* [Instructions for the task] For each line below, check for "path"; give only the total of lines where it occurs.

Source records:
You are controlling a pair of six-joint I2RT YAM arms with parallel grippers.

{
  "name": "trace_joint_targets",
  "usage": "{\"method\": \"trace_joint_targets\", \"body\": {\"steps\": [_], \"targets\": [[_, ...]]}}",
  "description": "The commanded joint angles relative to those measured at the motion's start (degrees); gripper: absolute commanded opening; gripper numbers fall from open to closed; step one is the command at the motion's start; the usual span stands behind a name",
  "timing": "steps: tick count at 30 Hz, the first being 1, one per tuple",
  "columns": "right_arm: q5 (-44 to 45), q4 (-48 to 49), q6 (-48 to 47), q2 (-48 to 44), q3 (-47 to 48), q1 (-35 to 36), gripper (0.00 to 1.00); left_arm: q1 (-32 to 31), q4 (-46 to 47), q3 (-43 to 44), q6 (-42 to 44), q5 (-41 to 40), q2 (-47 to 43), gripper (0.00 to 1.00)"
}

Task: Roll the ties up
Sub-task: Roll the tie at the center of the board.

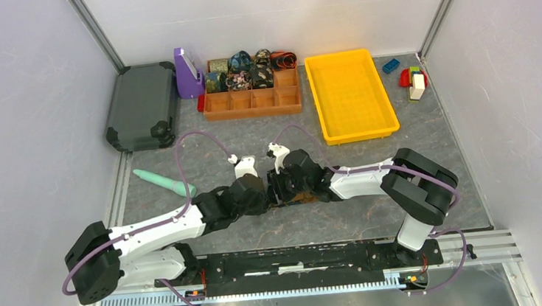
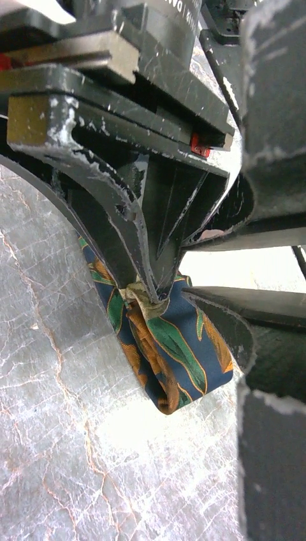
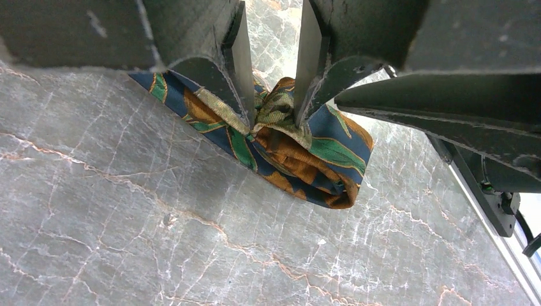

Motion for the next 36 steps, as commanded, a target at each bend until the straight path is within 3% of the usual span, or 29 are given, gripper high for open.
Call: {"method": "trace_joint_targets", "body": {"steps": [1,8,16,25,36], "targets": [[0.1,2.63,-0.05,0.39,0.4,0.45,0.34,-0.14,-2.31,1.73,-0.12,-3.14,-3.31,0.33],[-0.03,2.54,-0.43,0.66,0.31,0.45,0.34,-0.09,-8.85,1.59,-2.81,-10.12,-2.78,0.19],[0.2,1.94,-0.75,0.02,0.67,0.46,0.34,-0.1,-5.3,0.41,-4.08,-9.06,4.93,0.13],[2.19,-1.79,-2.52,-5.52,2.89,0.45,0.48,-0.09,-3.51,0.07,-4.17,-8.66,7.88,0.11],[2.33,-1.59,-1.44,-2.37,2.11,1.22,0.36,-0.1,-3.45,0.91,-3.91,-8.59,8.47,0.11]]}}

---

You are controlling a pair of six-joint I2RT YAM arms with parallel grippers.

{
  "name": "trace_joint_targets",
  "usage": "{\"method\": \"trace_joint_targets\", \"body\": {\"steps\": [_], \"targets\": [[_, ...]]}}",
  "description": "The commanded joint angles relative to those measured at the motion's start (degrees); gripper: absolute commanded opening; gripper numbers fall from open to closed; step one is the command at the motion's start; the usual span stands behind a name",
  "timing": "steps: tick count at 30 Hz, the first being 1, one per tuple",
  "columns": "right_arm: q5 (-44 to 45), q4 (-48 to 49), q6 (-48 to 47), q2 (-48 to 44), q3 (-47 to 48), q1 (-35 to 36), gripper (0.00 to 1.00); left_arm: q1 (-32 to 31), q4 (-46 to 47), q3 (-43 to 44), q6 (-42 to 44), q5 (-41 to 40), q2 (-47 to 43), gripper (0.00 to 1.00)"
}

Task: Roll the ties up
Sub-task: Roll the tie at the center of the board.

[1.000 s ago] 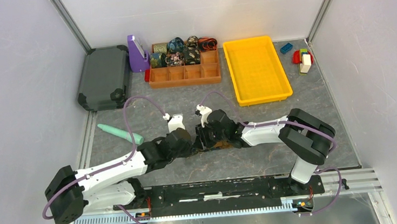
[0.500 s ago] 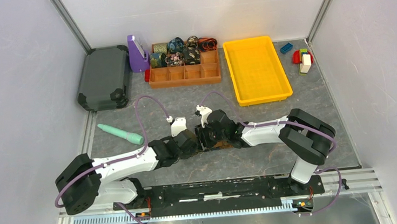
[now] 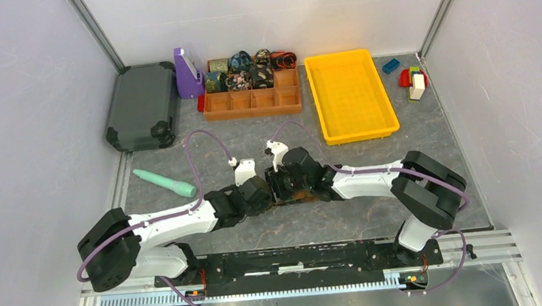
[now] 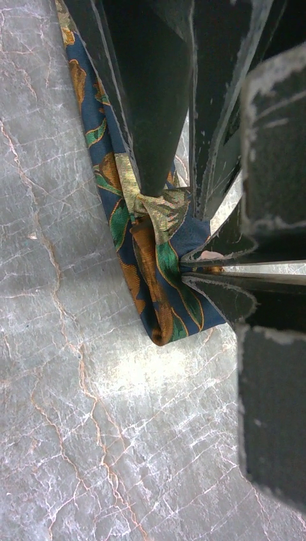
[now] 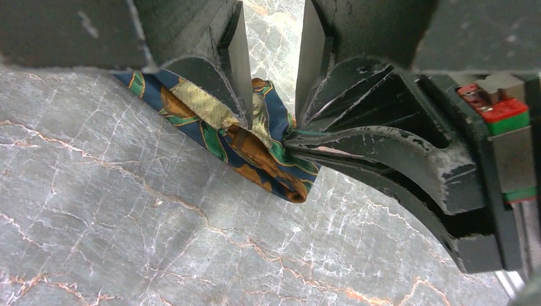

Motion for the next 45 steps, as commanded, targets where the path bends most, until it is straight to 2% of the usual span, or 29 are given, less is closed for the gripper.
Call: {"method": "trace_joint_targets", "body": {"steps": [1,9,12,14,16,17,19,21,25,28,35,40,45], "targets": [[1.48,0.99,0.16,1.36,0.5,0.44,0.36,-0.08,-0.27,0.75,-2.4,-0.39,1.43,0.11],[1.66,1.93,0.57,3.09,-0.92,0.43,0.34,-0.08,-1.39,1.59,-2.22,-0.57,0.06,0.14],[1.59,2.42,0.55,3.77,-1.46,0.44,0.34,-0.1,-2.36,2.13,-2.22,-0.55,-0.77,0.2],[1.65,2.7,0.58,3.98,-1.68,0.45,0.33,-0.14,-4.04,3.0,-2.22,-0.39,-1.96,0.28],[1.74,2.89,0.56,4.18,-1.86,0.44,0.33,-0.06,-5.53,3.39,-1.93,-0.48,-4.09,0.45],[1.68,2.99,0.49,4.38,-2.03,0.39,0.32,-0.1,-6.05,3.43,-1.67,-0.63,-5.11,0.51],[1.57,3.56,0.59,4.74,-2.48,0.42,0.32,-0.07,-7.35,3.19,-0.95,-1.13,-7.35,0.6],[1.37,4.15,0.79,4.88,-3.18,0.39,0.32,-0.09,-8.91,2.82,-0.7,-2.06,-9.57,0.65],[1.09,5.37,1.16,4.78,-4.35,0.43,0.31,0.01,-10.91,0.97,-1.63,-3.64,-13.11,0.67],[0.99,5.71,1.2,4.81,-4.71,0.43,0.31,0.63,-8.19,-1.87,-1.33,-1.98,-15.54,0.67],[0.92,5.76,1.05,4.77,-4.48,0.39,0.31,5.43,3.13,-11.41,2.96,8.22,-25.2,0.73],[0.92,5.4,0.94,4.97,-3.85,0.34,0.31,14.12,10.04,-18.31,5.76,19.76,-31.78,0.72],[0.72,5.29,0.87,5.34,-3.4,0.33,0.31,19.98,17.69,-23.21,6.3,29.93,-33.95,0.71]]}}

* [Solution] 2